Anonymous wrote:Please someone clarify this for me:
Did Trump back down on his threat to invade Greenland and take the Danish territory by force because the head of NATO told him that if the US invades a NATO country, all those NATO countries will dump their US treasury bonds onto the open market all at the same time?
How does that work?
Did Denmark dump its treasuries?
I'm completely ignorant about how this sort of thing functions globally.
Who buys these "dumped" treasuries? And if the bond markets were flooded with treasuries for sale, would their price go down? And wouldn't those countries that dumped treasuries lose money? Does that matter?
Please explain, someone. This seems like an effective tool to contain the excesses of Trump.
Generally, if people won’t buy US Treasuries, the interest rate needs to keep rising until there is a taker.
Pre-Trump people bought US debt because it was very safe. They knew the Treasury was “good” for paying the debt when it came due. Consequently the US could borrow lots of money and not pay a lot of interest on it. It was very beneficial for our economy and led to us being the richest nation in the world world living at a standard most of the global population could only dream of.

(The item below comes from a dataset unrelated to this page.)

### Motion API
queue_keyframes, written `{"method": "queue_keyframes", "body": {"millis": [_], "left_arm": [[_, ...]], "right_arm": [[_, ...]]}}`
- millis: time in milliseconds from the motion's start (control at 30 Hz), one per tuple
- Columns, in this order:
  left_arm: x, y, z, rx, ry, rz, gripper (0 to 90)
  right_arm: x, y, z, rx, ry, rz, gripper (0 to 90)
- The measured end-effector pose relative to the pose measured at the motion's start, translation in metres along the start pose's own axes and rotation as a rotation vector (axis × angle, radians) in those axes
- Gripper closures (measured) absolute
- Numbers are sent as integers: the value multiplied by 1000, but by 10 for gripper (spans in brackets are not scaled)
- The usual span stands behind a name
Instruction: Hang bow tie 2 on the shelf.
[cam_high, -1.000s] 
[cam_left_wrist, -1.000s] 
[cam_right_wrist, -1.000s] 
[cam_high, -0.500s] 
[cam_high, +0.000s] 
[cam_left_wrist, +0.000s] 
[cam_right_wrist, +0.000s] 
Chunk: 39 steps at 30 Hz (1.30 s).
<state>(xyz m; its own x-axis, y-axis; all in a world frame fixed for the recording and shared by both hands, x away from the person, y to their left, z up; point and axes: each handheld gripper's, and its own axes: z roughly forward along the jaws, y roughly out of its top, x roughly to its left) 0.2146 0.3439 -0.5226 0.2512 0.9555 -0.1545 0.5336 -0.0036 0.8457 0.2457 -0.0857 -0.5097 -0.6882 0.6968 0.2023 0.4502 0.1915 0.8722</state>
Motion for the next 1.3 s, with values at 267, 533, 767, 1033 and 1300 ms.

Trump has single handedly destroyed the concept of the full faith and credit of the US. Bond holders are no longer certain that the US really will be able to pay back the bonds. So they are selling them because they don’t want to be exposed to what has become a risky investment. Who knows what BS Trump and Bessent will hawk.
The Greenland fiasco basically pushed a lot of EU countries to remind Trump who is financing his idiocy. But regardless, they will reduce their US bond holdings because it is no longer a prudent to depend on the US.